Despite having only 3 days to spare, I was able to explore the cultural, traditional, and modern side of Bangkok, from mouth-watering street food, magnificent temples, and bustling canals to its lively nightlife.
Here is my perfect itinerary to make the most out of your trip to Bangkok in 3 days, especially if you are traveling on a budget.
Bangkok in 3 Days
Table of Contents
One of the best ways to experience and learn about any place is to get a taste of its local culture and traditions, and for a country that has such a rich culture and traditions, Bangkok is the place to learn about Thailand’s religious as well as political history.
Grand Palace & Wat Phra Kaew (Temple of the Emerald Buddha)
One of the most obvious and iconic attractions to start your Thailand experience is to visit the huge and fascinating Grand Palace.
As the name suggests the Grand Palace is ‘Grand’. This huge and magnificent piece of architecture has been the official residence of the Kings of Siam (now Thailand) since 1782 until the year 1925 when King Bhumibol Adulyadej decided to shift his stay and royal proceedings in Dusit palace.
Being the former home to the Kings, the palace still plays a significant role in several royal ceremonies and religious programs, some of which are attended by the current serving monarch King Maha Vajiralongkorn on weekends.
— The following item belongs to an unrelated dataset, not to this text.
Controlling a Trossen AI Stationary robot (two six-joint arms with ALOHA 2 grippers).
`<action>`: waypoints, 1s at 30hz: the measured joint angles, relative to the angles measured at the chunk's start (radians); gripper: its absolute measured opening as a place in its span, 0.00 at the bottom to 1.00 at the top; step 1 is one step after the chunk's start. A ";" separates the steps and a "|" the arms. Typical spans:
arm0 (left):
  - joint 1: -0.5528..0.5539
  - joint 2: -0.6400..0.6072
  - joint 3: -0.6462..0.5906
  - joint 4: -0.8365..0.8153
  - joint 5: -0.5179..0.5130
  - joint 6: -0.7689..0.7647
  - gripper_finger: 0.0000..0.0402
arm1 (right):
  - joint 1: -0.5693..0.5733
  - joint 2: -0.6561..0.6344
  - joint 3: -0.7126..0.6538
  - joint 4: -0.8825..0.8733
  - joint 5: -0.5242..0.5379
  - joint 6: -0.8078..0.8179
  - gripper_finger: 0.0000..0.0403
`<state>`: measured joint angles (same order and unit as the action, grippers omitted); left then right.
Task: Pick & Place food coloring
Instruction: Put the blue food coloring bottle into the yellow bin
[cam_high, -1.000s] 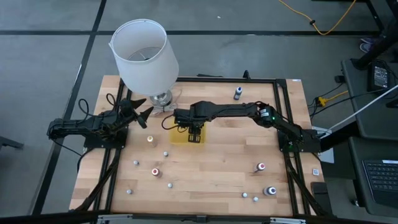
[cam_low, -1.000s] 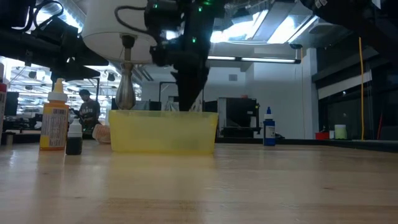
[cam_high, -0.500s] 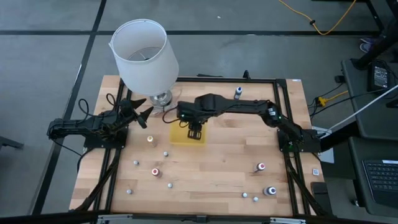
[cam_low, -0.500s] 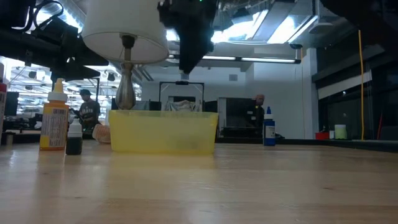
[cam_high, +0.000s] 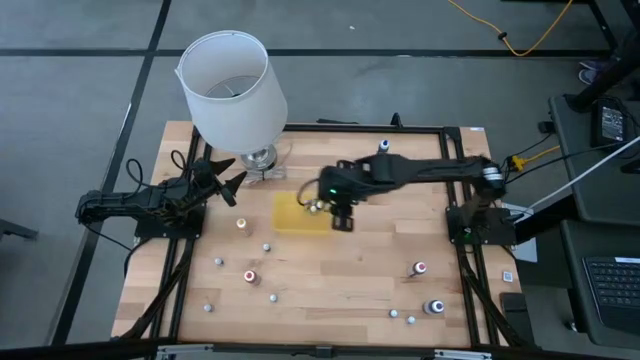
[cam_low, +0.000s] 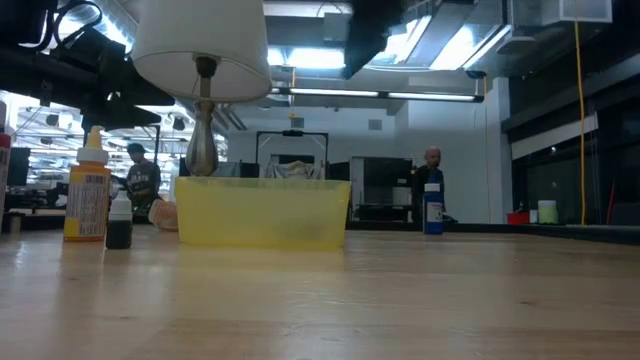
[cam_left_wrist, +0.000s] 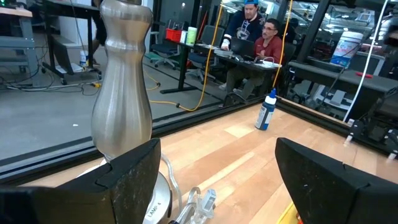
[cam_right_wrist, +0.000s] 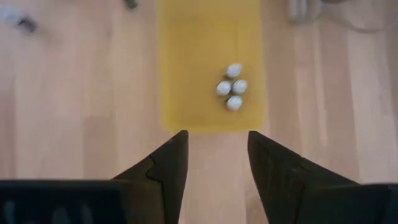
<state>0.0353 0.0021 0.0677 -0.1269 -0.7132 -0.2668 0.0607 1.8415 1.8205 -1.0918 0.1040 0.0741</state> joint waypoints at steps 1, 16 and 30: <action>0.000 0.000 0.000 0.000 0.000 0.000 0.78 | 0.014 -0.035 -0.041 0.012 0.000 -0.005 0.44; 0.000 0.000 0.000 0.000 0.000 0.000 0.77 | 0.353 -0.320 -0.405 0.005 -0.056 -0.108 0.63; 0.000 0.000 0.000 0.000 0.000 0.000 0.78 | 0.666 -0.248 -0.469 0.047 -0.080 -0.048 0.63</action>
Keep in mind that the Grand Palace is the most popular tourist attraction in Thailand, so thousands of tourists visit the palace every day, so make sure you visit the Palace as early as you can experience the sheer beauty of the palace and take some amazing clicks without having to worry about other tourists walking into the frame.
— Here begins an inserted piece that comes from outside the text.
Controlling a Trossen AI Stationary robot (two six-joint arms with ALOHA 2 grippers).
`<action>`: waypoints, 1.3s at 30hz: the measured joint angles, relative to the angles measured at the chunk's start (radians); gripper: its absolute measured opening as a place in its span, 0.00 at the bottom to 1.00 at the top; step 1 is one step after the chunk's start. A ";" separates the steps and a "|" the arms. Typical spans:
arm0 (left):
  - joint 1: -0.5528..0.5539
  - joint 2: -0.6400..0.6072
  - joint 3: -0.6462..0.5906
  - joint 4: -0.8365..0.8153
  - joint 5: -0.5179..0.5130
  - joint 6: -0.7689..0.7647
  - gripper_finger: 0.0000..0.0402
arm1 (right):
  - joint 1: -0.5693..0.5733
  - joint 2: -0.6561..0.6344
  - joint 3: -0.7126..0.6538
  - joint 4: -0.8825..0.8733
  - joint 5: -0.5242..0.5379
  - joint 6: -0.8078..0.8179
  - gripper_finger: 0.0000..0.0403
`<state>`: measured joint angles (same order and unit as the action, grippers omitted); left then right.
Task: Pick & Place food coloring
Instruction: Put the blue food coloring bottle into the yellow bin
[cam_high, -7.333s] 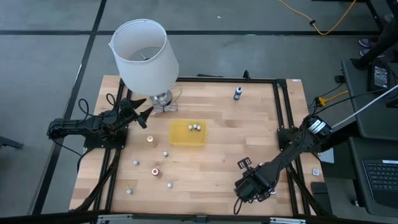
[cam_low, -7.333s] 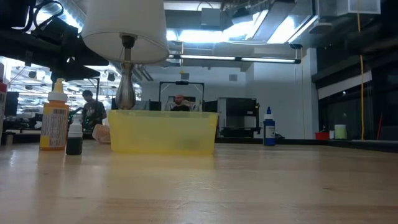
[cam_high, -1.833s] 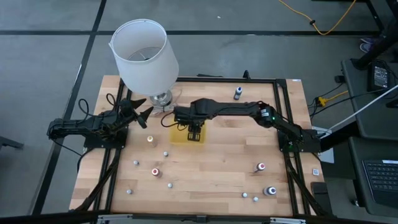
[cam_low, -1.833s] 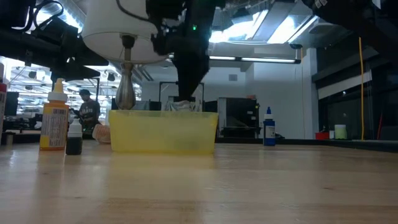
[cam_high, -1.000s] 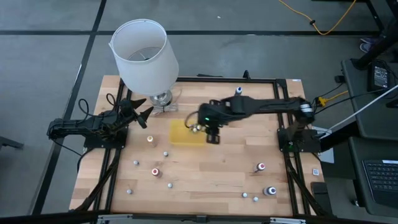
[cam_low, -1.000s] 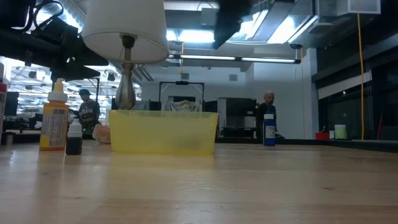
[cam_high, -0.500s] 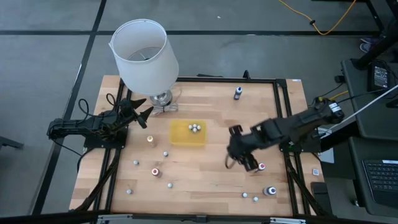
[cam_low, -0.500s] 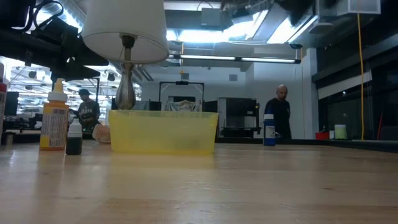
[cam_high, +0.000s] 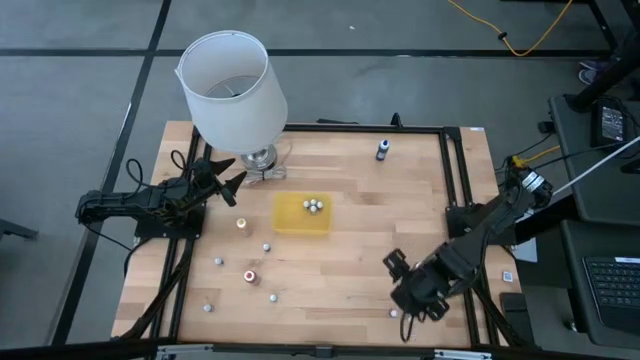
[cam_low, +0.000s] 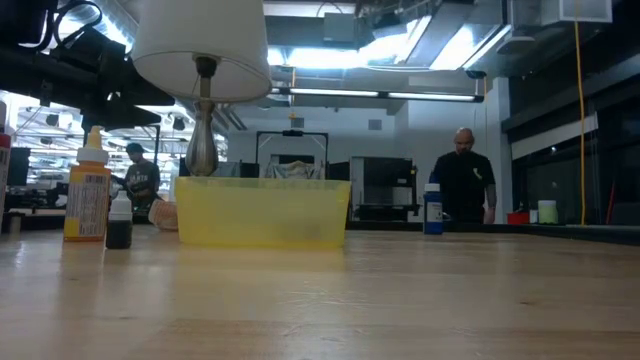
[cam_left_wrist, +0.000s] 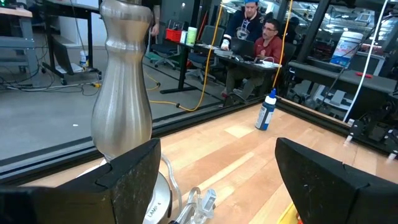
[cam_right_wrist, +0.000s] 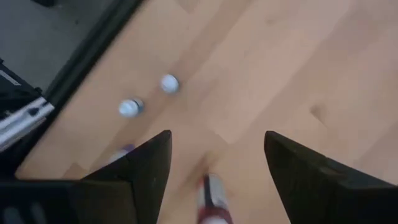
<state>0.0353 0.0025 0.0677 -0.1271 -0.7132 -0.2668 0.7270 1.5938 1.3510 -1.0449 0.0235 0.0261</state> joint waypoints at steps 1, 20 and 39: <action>0.000 0.000 0.000 0.000 0.000 0.000 0.78 | 0.012 0.014 0.000 0.016 0.000 -0.001 0.64; 0.000 0.000 0.000 0.000 0.000 0.000 0.78 | 0.096 0.231 0.000 0.138 0.001 0.048 0.63; 0.000 0.000 0.000 0.000 0.000 0.000 0.77 | 0.097 0.312 -0.050 0.213 -0.025 0.101 0.63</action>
<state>0.0353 0.0024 0.0678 -0.1268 -0.7129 -0.2668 0.8242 1.9058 1.3014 -0.8317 -0.0019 0.1275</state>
All Buddhist temples in Thailand follow a strict dress code for men and women. Make sure you wear a shirt with sleeves (half sleeves are acceptable), long pants, and shoes. Socks are not compulsory to enter the temple, but sometimes the temple authority might ask you about them.
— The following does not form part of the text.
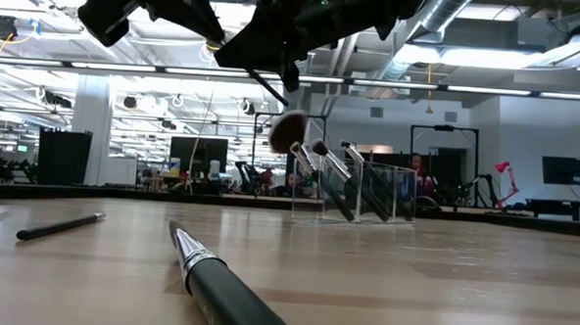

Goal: Put items in baskets/containers
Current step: Put the black eyeshadow brush into the transparent organizer, then put the black blush brush into the transparent organizer

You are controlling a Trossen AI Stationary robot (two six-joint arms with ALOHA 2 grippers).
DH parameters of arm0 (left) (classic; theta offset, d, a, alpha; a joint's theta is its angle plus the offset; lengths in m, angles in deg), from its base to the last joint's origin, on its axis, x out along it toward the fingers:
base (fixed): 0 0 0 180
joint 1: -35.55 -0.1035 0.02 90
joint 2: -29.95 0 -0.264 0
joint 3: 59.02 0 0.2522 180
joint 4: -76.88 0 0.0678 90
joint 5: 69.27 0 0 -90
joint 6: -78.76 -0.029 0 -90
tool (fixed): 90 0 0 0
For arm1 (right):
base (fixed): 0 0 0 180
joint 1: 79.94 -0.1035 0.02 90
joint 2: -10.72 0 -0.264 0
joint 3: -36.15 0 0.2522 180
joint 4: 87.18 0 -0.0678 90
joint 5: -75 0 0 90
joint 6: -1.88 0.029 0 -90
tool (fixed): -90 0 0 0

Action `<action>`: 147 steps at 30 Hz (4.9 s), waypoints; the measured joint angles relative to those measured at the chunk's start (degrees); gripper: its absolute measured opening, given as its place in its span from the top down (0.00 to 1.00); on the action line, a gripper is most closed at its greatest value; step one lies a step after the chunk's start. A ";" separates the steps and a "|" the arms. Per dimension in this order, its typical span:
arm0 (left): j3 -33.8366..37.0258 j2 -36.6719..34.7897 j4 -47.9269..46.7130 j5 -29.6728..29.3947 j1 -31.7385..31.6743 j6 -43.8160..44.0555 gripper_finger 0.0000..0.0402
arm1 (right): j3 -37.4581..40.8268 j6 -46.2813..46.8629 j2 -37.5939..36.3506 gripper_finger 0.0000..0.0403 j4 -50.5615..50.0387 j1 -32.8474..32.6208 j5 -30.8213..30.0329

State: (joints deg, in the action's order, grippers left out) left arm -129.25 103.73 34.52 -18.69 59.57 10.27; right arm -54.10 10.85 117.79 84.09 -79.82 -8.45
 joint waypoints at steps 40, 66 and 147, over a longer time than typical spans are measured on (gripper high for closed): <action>26.42 -9.21 63.92 33.76 -18.39 52.79 0.85 | 49.47 -6.97 -32.38 0.97 34.67 -0.10 -32.50; 37.90 -16.79 76.58 39.01 -22.89 65.81 0.86 | 60.58 -4.49 -17.59 0.94 66.07 7.20 -29.00; 38.25 -24.47 70.55 43.78 -21.02 73.93 0.86 | -22.59 35.59 15.63 0.62 -38.55 -26.71 -18.42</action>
State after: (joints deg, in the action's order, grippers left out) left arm -91.00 79.26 105.07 25.10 38.55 84.20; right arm -76.69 46.44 133.42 45.53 -106.53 -26.86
If you wearing short pants, especially for men you can easily get away with them as long as they are not too short and cover your knees and if you have tank tops or sleeveless shirts, don’t worry you can buy or borrow extra clothes for a few Baht.
Wat Phra Kaew
Also known as the “Temple of the Emerald Buddha“, Wat Phra Kaew is one of the most significant Buddhist temples in the country, mainly due to its location inside the premises of the Grand Palace and is considered the ‘palladium of Thai Society’.
The history of its origin dates back to early India and the Buddha statue has traveled extensively believed to bestow legitimacy and prosperity on those who possess it.
The arrival of the Emerald Buddha in Bangkok marked the beginning and rise of the Chakri dynasty in Thailand and the first king authenticated his reign over Thailand and his possession of the Buddha by building a magnificent temple inside the Palace premises.
Talking about the statue itself, the statue is carved out of a single jade stone and the Buddha is in a meditative position (known as the Lotus position).
Considering its spiritual and historical significance, Buddhists from all over Asia come to pay respect to the Emerald Buddha.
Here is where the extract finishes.